Extract the lines that carry the string "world" from the listing.
Content starts
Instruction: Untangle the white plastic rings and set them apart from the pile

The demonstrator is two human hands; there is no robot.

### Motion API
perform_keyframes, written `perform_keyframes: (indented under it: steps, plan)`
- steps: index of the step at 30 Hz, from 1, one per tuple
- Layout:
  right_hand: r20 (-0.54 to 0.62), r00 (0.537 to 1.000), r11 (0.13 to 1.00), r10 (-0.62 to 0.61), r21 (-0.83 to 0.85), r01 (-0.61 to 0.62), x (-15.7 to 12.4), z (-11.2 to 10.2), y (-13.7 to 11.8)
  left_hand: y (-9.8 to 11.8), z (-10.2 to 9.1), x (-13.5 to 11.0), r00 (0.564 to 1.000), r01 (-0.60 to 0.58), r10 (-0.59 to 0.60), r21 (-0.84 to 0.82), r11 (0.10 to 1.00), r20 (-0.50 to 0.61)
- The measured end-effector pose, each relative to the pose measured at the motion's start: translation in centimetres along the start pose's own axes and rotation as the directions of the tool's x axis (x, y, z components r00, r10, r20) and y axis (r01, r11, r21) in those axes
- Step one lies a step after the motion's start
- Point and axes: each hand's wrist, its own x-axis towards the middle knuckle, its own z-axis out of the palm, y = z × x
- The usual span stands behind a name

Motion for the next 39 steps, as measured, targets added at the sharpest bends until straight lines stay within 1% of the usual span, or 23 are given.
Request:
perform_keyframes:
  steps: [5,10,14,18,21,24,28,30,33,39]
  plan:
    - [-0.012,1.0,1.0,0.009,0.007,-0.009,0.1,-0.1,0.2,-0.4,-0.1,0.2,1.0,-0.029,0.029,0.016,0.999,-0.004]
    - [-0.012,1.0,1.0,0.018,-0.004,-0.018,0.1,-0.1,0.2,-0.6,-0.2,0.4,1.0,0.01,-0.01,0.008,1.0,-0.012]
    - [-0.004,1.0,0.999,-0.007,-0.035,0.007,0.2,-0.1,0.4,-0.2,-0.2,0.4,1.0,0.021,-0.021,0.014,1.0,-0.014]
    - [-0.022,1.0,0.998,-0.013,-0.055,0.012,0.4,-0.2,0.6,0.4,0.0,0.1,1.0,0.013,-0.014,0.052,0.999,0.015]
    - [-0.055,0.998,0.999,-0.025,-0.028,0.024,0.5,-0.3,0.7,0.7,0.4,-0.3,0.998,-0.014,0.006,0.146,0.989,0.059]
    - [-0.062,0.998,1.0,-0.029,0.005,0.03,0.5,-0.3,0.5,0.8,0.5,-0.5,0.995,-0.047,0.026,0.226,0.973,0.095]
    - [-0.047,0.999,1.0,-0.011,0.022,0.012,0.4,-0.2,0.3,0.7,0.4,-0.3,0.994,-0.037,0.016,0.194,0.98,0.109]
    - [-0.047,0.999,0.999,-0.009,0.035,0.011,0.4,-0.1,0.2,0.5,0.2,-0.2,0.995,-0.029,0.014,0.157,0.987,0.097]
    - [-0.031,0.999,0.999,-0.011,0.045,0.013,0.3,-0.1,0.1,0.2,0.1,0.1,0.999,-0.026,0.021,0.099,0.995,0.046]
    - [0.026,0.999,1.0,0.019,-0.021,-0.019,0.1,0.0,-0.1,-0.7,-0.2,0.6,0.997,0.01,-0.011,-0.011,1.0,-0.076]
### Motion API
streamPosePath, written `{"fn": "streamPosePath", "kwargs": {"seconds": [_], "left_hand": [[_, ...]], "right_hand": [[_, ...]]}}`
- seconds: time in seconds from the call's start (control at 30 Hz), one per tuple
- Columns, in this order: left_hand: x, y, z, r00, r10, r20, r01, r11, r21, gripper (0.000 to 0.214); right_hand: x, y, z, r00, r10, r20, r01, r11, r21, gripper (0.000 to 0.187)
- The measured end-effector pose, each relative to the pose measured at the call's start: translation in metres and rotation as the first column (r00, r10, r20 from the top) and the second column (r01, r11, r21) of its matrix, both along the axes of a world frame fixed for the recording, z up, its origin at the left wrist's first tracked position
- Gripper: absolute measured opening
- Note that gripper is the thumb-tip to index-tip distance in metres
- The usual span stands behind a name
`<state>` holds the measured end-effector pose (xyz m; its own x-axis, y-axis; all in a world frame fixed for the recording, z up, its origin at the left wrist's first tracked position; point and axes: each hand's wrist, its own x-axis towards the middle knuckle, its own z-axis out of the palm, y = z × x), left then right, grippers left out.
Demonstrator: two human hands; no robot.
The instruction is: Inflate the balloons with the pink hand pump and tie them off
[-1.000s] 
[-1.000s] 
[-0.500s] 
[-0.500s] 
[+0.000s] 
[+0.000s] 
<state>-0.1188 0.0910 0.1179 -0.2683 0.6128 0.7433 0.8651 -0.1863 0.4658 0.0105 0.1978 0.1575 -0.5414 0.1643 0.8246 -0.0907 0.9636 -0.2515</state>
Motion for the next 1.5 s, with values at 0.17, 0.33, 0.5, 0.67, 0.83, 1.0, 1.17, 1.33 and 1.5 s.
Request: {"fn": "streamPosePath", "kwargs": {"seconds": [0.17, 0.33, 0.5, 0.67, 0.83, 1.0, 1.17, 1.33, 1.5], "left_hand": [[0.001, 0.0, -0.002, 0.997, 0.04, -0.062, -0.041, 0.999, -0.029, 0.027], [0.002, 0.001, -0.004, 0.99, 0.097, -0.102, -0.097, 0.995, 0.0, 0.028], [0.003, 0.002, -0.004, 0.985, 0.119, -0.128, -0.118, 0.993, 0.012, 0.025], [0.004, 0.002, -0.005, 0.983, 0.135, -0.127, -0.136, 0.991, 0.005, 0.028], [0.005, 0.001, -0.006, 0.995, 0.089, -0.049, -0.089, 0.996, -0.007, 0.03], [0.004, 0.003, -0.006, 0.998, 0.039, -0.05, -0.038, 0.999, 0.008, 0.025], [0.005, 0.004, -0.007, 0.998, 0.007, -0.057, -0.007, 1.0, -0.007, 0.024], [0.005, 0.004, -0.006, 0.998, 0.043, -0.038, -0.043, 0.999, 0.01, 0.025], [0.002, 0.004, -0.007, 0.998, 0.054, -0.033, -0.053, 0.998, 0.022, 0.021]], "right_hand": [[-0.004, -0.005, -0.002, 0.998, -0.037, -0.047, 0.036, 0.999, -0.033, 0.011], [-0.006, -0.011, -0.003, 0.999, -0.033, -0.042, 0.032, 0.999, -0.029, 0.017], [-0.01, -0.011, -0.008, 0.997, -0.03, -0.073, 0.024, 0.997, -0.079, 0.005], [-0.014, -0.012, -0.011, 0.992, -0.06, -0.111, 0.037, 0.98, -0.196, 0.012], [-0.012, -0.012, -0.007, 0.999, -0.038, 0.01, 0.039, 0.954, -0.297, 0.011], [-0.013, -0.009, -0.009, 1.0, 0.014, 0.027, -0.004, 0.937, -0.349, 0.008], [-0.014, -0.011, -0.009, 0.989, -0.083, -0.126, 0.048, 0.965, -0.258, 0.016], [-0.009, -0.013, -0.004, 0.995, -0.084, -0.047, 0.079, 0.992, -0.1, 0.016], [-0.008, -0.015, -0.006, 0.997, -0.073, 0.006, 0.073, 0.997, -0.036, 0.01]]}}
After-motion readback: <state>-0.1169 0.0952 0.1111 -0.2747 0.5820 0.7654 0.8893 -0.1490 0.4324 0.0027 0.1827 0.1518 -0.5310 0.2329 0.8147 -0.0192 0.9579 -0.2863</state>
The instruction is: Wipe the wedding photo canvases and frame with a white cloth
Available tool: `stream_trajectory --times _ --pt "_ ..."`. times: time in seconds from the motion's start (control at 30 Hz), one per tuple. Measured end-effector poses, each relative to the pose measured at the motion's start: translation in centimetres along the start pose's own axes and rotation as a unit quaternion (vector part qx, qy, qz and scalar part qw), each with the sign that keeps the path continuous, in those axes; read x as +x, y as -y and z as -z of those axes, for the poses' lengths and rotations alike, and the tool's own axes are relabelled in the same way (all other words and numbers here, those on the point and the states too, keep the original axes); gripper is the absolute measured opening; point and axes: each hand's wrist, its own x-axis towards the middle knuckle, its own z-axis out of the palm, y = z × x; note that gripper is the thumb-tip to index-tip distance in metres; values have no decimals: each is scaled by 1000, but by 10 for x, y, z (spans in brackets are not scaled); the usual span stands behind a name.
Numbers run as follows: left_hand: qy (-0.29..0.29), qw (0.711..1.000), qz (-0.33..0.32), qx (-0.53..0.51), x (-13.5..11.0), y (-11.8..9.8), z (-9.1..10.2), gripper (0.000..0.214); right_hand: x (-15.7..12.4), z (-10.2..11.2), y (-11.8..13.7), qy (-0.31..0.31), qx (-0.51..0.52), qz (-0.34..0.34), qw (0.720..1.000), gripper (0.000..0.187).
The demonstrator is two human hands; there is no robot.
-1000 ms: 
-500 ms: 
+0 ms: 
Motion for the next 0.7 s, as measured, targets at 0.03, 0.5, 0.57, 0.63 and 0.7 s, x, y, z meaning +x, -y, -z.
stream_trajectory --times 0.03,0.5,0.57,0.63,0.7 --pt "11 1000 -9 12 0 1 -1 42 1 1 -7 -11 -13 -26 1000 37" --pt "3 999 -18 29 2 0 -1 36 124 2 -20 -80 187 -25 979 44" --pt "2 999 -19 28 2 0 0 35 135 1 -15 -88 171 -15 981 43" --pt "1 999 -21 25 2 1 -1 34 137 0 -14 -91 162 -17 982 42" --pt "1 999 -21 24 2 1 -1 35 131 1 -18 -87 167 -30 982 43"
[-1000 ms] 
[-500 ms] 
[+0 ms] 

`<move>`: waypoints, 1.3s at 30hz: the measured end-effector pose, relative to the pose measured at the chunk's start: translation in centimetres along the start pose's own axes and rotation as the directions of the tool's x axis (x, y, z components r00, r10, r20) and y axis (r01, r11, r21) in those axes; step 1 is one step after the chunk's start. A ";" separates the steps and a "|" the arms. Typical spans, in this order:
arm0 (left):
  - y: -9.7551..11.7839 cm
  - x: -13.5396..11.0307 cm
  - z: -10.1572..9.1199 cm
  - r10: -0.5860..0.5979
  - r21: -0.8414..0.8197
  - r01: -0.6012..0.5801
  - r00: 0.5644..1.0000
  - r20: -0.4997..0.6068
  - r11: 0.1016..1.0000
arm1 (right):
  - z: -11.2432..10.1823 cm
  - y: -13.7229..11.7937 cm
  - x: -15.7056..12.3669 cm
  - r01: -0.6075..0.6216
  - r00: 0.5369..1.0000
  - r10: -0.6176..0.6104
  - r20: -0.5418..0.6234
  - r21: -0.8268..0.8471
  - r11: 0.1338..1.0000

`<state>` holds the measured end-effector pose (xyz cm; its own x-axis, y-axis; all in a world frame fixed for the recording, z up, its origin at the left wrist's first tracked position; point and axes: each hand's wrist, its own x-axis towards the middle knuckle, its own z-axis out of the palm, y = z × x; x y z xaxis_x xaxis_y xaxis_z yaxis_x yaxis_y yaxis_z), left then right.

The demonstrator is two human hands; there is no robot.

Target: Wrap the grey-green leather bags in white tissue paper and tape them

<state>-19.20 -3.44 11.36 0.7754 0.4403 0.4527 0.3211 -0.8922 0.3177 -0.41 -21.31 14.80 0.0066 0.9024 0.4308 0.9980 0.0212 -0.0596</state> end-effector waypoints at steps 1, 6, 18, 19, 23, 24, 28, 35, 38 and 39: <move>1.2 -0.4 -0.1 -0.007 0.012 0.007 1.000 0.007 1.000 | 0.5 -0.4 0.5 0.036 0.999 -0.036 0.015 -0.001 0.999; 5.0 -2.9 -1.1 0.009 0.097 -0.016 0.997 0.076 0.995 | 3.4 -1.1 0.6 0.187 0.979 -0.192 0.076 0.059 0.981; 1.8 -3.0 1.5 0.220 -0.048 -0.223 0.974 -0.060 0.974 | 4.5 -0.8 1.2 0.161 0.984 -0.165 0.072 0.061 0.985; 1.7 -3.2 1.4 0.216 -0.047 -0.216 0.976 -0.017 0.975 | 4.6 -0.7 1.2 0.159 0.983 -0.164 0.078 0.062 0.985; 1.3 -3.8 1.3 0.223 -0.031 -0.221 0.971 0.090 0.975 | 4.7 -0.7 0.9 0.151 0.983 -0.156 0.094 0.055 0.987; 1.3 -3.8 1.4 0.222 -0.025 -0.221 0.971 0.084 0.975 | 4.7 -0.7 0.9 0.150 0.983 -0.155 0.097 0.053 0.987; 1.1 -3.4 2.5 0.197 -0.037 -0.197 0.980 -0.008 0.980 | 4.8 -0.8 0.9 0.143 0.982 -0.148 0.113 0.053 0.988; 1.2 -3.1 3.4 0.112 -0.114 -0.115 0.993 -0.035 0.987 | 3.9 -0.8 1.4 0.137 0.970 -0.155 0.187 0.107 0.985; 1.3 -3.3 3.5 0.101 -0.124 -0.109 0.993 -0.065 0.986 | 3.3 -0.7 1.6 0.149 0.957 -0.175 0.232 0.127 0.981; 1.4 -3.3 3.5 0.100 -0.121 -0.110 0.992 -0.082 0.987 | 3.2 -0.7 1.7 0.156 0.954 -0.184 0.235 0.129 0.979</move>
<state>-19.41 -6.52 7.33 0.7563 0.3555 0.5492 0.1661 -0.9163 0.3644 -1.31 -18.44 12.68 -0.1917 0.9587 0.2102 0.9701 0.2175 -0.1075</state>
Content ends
Result:
- The measured end-effector pose, each relative to the pose measured at the call's start: translation in metres and rotation as the first column (r00, r10, r20 from the top) and the second column (r01, r11, r21) of its matrix, both along the axes of a world frame fixed for the recording, z up, its origin at the left wrist's first tracked position
`<state>` holds the measured end-effector pose (xyz m; its own x-axis, y-axis; all in a world frame fixed for the recording, z up, its origin at the left wrist's first tracked position; point and axes: each hand's wrist, its own x-axis towards the middle knuckle, its own z-axis out of the palm, y = z × x), left then right, grippers left out.
`<state>` holds the measured end-effector pose (xyz cm; its own x-axis, y-axis; all in a world frame fixed for the recording, z up, its origin at the left wrist's first tracked position; point and axes: each hand's wrist, its own x-axis towards the middle knuckle, its own z-axis out of the palm, y = z × x; x y z xaxis_x xaxis_y xaxis_z yaxis_x yaxis_y yaxis_z), left then right.

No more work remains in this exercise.